__Assignment__. Your task is to print all of the data below exactly, with no pictures included.

__The data__.
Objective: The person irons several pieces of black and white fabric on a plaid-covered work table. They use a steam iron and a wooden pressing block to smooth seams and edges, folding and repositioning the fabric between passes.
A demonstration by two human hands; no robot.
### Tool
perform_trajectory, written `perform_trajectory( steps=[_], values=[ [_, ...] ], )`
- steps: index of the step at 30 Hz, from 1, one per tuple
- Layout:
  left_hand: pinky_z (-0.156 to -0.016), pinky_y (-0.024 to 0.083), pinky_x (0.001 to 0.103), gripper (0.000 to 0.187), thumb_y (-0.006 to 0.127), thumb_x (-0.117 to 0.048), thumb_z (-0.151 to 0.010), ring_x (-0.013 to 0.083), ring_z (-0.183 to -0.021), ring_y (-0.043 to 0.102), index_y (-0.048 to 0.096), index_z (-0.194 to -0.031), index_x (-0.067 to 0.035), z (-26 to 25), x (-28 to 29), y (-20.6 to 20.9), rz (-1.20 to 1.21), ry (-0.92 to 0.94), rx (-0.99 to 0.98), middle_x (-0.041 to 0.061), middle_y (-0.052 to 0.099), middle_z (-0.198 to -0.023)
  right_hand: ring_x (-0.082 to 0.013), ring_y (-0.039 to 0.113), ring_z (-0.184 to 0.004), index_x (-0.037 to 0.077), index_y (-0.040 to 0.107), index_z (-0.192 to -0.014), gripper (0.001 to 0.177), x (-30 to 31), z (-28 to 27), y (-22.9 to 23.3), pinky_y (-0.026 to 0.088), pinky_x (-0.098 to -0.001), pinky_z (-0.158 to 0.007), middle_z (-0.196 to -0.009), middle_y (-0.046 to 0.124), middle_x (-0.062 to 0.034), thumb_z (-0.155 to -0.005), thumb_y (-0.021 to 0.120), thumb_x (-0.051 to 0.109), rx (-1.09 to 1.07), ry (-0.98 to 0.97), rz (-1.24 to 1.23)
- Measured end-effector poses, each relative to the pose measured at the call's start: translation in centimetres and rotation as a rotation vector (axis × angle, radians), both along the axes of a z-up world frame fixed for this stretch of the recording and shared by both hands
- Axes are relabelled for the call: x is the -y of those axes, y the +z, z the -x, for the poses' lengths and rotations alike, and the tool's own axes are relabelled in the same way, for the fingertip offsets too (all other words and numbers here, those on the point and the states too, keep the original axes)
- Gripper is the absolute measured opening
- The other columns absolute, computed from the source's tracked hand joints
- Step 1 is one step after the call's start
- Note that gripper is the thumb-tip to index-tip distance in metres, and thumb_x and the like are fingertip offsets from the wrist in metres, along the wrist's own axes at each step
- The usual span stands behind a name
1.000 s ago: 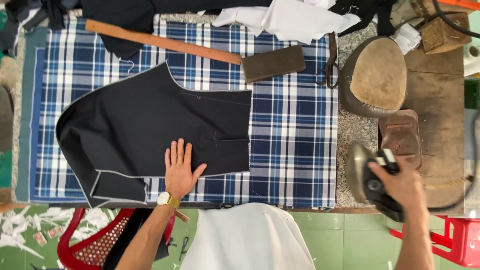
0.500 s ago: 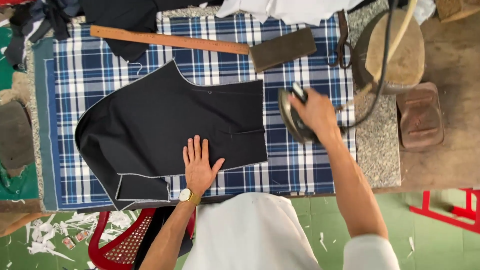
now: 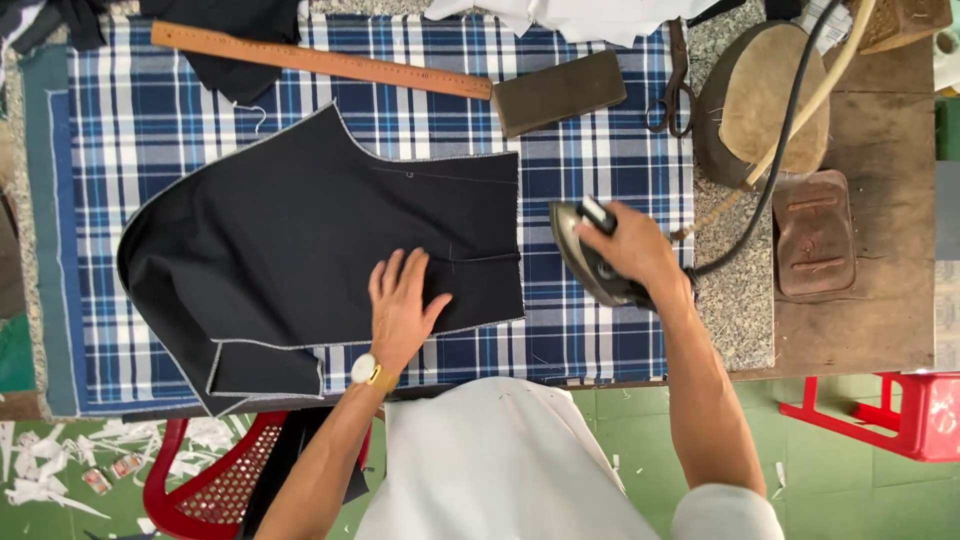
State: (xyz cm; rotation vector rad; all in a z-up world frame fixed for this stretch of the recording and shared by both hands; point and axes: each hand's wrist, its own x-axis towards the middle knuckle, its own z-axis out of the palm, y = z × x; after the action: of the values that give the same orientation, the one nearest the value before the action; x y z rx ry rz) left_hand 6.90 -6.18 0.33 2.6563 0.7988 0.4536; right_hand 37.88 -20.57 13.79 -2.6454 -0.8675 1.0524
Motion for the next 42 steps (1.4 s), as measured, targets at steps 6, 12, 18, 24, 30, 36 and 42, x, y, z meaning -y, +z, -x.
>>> perform_trajectory(
  steps=[6,12,18,24,30,36,42],
  values=[
    [-0.122,0.026,0.047,0.081,0.082,-0.037,-0.085,0.027,-0.138,0.049,0.047,-0.151,-0.004,-7.1,0.1,-2.8,0.056,-0.186,0.085,0.012,0.065,-0.135,-0.0404,0.072,-0.108,0.016,0.069,-0.128,0.062,4.9,2.7,0.4,0.057,-0.0495,-0.09,-0.111,0.076,-0.0215,-0.089,0.065,0.064,-0.094,0.061,0.167],
    [-0.124,0.021,0.05,0.097,0.082,-0.037,-0.083,0.0292,-0.145,0.041,0.03,-0.16,-0.01,-9.8,0.0,-3.0,0.109,-0.352,-0.128,0.012,0.061,-0.144,-0.0352,0.075,-0.101,0.018,0.069,-0.129,0.064,7.1,3.1,0.4,0.057,-0.0439,-0.083,-0.103,0.078,-0.0179,-0.087,0.067,0.067,-0.055,0.03,0.144],
    [-0.127,0.008,0.054,0.093,0.065,-0.053,-0.095,0.0328,-0.154,0.024,0.022,-0.163,-0.007,-9.4,-1.0,-2.6,0.124,-0.454,-0.225,0.014,0.041,-0.162,-0.0344,0.076,-0.1,0.022,0.075,-0.122,0.065,7.6,3.1,0.1,0.06,-0.0426,-0.084,-0.1,0.08,-0.0146,-0.077,0.076,0.069,0.028,0.066,0.059],
    [-0.129,0.005,0.051,0.096,0.058,-0.064,-0.095,0.0296,-0.156,0.022,0.02,-0.164,-0.008,-9.3,-0.9,-2.9,0.099,-0.43,-0.27,0.011,0.039,-0.164,-0.0339,0.076,-0.099,0.022,0.077,-0.117,0.059,5.0,2.3,-0.4,0.06,-0.0431,-0.085,-0.099,0.08,-0.0139,-0.076,0.078,0.064,0.058,0.176,-0.027],
    [-0.129,0.006,0.051,0.098,0.053,-0.067,-0.095,0.0292,-0.156,0.021,0.019,-0.164,-0.006,-9.2,-1.1,-3.1,0.1,-0.445,-0.24,0.011,0.037,-0.165,-0.028,0.077,-0.099,0.03,0.076,-0.119,0.055,1.1,1.6,-1.9,0.061,-0.0391,-0.087,-0.101,0.081,-0.0078,-0.081,0.07,0.07,0.075,0.4,0.032],
    [-0.129,0.005,0.052,0.098,0.051,-0.068,-0.096,0.0289,-0.157,0.02,0.016,-0.165,-0.007,-9.2,-1.3,-2.9,0.137,-0.453,-0.262,0.011,0.035,-0.166,-0.0295,0.076,-0.101,0.029,0.074,-0.121,0.056,-2.6,2.3,-1.0,0.06,-0.0413,-0.087,-0.104,0.08,-0.0081,-0.084,0.069,0.07,0.053,0.487,0.0],
    [-0.127,0.015,0.054,0.1,0.069,-0.06,-0.088,0.0354,-0.152,0.03,0.032,-0.158,0.0,-6.9,-2.0,0.1,0.125,-0.285,-0.101,0.02,0.042,-0.16,-0.029,0.077,-0.096,0.03,0.074,-0.117,0.052,-3.8,1.8,-2.4,0.06,-0.0409,-0.085,-0.096,0.08,-0.0066,-0.086,0.063,0.07,0.059,0.604,0.005]
  ],
)
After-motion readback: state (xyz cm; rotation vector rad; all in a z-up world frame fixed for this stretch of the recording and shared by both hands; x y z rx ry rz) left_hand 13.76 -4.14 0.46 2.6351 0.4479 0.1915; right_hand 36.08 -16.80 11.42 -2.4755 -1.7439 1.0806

__Written response__.
Objective: The person irons several pieces of black and white fabric on a plaid-covered work table. They use a steam iron and a wooden pressing block to smooth seams and edges, folding and repositioning the fabric between passes.
A demonstration by two human hands; no robot.
### Tool
perform_trajectory, written `perform_trajectory( steps=[_], values=[ [_, ...] ], )`
- steps: index of the step at 30 Hz, from 1, one per tuple
- Layout:
  left_hand: pinky_z (-0.156 to -0.016), pinky_y (-0.024 to 0.083), pinky_x (0.001 to 0.103), gripper (0.000 to 0.187), thumb_y (-0.006 to 0.127), thumb_x (-0.117 to 0.048), thumb_z (-0.151 to 0.010), ring_x (-0.013 to 0.083), ring_z (-0.183 to -0.021), ring_y (-0.043 to 0.102), index_y (-0.048 to 0.096), index_z (-0.194 to -0.031), index_x (-0.067 to 0.035), z (-26 to 25), x (-28 to 29), y (-20.6 to 20.9), rz (-1.20 to 1.21), ry (-0.92 to 0.94), rx (-0.99 to 0.98), middle_x (-0.041 to 0.061), middle_y (-0.052 to 0.099), middle_z (-0.198 to -0.023)
  right_hand: ring_x (-0.082 to 0.013), ring_y (-0.039 to 0.113), ring_z (-0.184 to 0.004), index_x (-0.037 to 0.077), index_y (-0.040 to 0.107), index_z (-0.192 to -0.014), gripper (0.001 to 0.177), x (-30 to 31), z (-28 to 27), y (-22.9 to 23.3), pinky_y (-0.026 to 0.088), pinky_x (-0.098 to -0.001), pinky_z (-0.158 to 0.007), middle_z (-0.196 to -0.009), middle_y (-0.046 to 0.124), middle_x (-0.062 to 0.034), thumb_z (-0.155 to -0.005), thumb_y (-0.021 to 0.120), thumb_x (-0.051 to 0.109), rx (-1.09 to 1.07), ry (-0.98 to 0.97), rz (-1.24 to 1.23)
- Measured end-effector poses, each relative to the pose measured at the call's start: translation in centimetres and rotation as a rotation vector (axis × angle, radians), both along the axes of a z-up world frame fixed for this stretch of the recording and shared by both hands
- Axes are relabelled for the call: x is the -y of those axes, y the +z, z the -x, for the poses' lengths and rotations alike, and the tool's own axes are relabelled in the same way, for the fingertip offsets too (all other words and numbers here, those on the point and the states too, keep the original axes)
- Gripper is the absolute measured opening
- The other columns absolute, computed from the source's tracked hand joints
- Step 1 is one step after the call's start
- Note that gripper is the thumb-tip to index-tip distance in metres, and thumb_x and the like are fingertip offsets from the wrist in metres, along the wrist's own axes at each step
- The usual span stands behind a name
1.000 s ago: 
0.500 s ago: 
now: 
State: (xyz cm; rotation vector rad; all in a z-up world frame fixed for this stretch of the recording and shared by both hands; point and axes: each hand's wrist, its own x-axis towards the middle knuckle, its own z-axis out of the palm, y = z × x; after the action: of the values that give the same orientation, the one nearest the value before the action; x y z rx ry rz) left_hand 6.90 -6.18 0.33 2.6563 0.7988 0.4536; right_hand 37.88 -20.57 13.79 -2.6454 -0.8675 1.0524
Motion for the next 42 steps (1.4 s), as measured, targets at steps 6, 12, 18, 24, 30, 36 and 42, x, y, z meaning -y, +z, -x.
>>> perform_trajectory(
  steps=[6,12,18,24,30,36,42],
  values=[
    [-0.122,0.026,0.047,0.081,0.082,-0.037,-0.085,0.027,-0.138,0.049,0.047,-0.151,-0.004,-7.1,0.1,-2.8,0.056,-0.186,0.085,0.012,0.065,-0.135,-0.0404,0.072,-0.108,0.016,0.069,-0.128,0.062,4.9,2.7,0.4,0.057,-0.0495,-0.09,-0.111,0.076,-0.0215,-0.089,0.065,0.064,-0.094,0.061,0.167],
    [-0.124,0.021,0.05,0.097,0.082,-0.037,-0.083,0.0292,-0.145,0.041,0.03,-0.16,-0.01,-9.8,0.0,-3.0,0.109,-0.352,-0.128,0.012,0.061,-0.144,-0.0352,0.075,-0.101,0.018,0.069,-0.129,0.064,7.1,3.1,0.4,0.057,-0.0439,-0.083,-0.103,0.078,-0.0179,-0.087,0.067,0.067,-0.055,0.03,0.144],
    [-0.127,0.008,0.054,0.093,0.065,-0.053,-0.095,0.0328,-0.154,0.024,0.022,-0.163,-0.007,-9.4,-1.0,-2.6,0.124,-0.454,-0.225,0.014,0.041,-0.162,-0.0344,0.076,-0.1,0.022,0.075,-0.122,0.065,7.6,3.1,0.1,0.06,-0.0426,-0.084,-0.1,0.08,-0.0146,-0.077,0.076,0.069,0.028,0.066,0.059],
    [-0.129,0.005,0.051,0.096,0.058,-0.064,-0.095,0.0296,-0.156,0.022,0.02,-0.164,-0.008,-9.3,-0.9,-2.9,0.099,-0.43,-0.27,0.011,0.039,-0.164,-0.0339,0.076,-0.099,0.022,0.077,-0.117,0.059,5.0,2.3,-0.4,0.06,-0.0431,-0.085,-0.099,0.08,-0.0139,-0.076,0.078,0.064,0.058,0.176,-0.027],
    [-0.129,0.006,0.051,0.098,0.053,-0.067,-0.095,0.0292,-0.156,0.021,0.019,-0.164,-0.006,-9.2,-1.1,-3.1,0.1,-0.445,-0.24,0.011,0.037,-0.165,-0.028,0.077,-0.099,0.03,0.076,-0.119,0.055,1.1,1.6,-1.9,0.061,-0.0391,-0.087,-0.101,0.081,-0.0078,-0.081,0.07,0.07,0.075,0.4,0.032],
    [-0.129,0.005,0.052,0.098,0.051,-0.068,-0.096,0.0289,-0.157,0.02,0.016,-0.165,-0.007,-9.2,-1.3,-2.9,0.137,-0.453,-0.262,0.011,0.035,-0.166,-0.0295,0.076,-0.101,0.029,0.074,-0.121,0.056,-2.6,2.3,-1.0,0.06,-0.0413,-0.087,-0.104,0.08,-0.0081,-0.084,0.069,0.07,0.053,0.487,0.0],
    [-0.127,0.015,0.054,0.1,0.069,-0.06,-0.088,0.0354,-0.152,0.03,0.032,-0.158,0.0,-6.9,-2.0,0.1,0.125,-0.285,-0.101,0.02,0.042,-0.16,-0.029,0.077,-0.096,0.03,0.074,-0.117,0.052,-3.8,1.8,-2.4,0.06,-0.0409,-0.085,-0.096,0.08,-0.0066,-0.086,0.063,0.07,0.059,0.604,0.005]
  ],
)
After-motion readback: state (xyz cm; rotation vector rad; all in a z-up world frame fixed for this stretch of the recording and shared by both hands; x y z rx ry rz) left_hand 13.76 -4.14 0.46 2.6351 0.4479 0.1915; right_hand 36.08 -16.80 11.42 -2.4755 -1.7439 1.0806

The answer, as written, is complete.